PROBLEM REQUIREMENTS - The required output is the line containing "Outlines may be" followed by every line after it to the end of the listing, each written out exactly.
[Start of Attachment]
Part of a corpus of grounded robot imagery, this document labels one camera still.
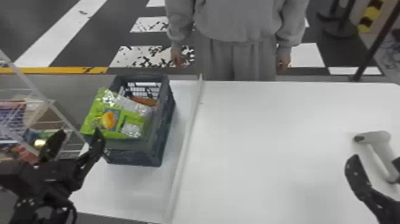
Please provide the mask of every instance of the white tabletop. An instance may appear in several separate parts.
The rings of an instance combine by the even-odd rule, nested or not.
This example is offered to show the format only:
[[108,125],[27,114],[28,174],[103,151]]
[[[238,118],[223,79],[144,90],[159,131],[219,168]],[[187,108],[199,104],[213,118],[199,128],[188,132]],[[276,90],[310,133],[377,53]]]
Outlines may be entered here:
[[352,137],[387,130],[400,155],[400,87],[376,83],[206,82],[173,224],[377,224],[344,164],[358,153],[373,186],[371,148]]
[[113,165],[100,159],[71,200],[82,213],[161,223],[174,180],[197,81],[171,81],[176,110],[161,167]]

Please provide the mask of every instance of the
[End of Attachment]
ANSWER SECTION -
Outlines may be entered here:
[[352,137],[387,130],[400,155],[400,87],[376,83],[206,82],[173,224],[377,224],[344,164],[358,153],[373,186],[371,148]]
[[113,165],[100,159],[71,200],[82,213],[161,223],[174,180],[197,81],[171,81],[176,110],[161,167]]

Please provide the mask of every instance of the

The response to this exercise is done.